Problem to work on: Copy every line of the data that contains the string "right".

*** Dataset extract ***

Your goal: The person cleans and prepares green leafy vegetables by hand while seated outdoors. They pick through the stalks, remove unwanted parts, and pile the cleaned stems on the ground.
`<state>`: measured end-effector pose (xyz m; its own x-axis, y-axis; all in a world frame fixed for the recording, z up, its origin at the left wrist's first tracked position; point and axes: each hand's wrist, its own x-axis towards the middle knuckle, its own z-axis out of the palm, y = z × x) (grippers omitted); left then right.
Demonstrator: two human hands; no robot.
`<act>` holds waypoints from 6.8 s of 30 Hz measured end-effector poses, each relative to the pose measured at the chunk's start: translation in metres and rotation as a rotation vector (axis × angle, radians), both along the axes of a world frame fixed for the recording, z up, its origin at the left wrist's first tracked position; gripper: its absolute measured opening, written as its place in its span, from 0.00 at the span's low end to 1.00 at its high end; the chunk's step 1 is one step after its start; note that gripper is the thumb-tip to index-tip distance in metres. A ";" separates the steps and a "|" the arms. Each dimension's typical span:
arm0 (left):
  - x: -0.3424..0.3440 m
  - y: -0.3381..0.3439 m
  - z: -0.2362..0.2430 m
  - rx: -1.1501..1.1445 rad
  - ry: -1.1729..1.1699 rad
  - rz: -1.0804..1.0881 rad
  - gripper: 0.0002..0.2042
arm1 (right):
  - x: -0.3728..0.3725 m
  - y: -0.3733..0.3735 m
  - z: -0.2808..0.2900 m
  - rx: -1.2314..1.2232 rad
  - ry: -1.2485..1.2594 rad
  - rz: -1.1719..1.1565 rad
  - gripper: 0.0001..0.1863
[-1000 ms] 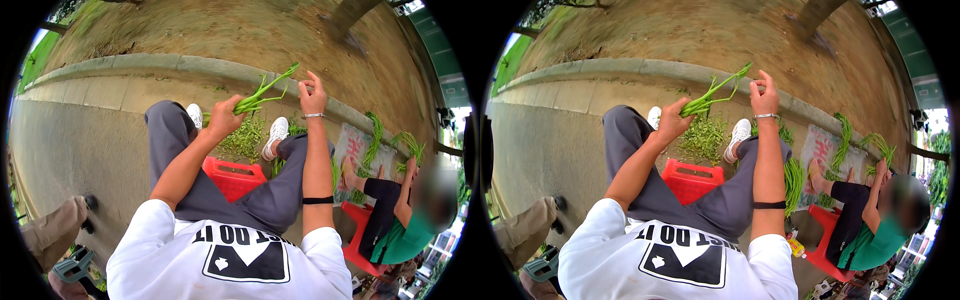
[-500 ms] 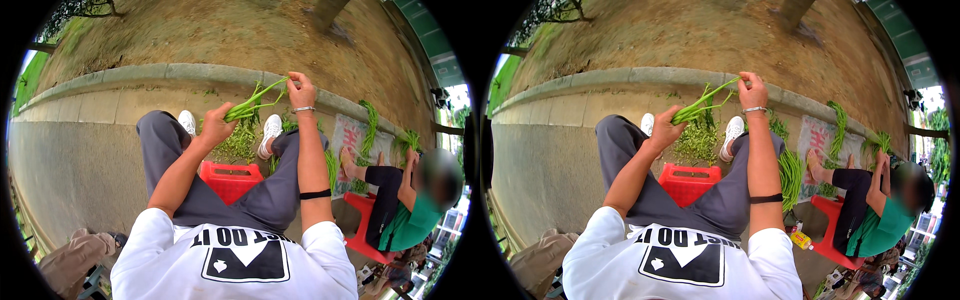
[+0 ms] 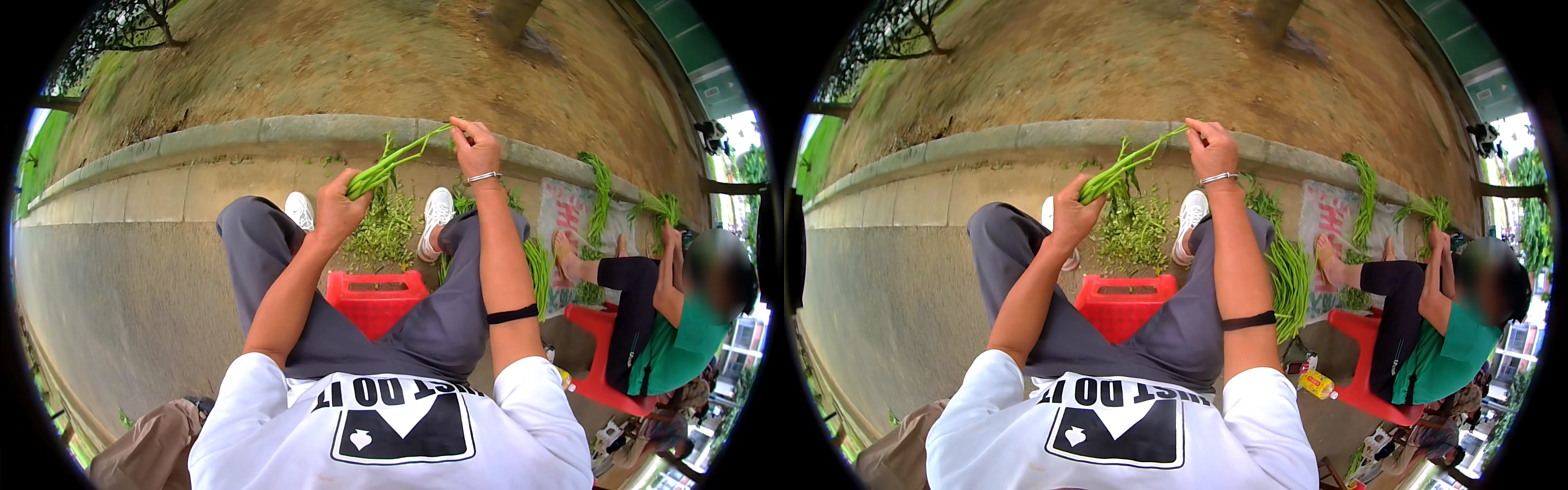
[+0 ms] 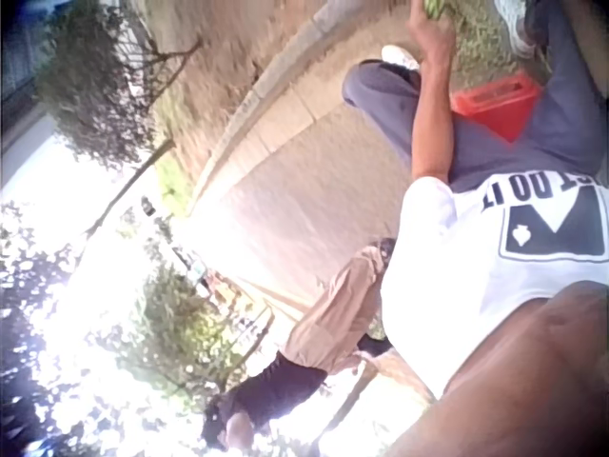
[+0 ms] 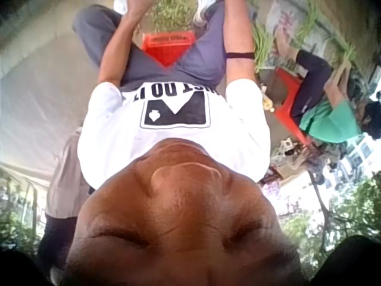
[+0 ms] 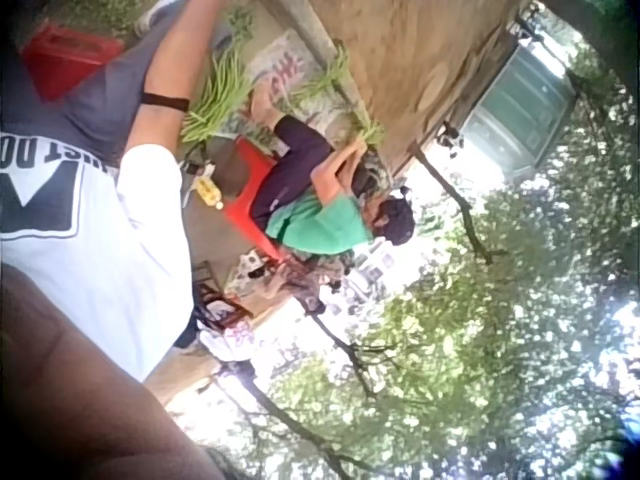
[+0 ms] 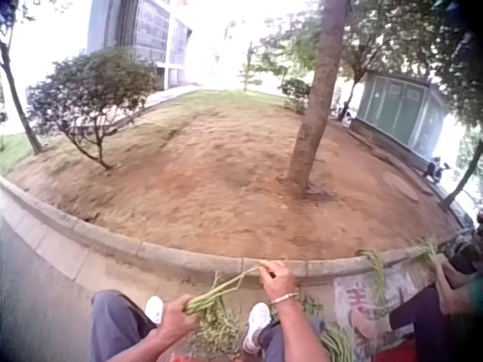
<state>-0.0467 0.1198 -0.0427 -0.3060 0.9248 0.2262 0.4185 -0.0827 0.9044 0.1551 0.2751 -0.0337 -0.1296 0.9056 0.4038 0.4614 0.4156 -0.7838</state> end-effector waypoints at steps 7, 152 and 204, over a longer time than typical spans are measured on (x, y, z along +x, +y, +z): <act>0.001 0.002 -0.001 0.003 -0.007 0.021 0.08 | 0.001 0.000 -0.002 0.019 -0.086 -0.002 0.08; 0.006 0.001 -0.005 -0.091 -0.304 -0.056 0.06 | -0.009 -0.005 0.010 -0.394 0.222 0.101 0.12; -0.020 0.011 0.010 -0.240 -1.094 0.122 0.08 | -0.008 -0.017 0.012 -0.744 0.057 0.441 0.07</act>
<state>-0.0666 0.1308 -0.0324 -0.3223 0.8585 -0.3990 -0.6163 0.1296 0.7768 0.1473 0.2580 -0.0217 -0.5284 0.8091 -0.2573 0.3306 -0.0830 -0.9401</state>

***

Response for this exercise:
`<state>`: measured end-effector pose (xyz m; its own x-axis, y-axis; all in a world frame fixed for the recording, z up, its origin at the left wrist's first tracked position; point and axes: each hand's wrist, its own x-axis towards the middle knuckle, its own z-axis out of the palm, y = z × x) (grippers omitted); left then right.
arm1 (right):

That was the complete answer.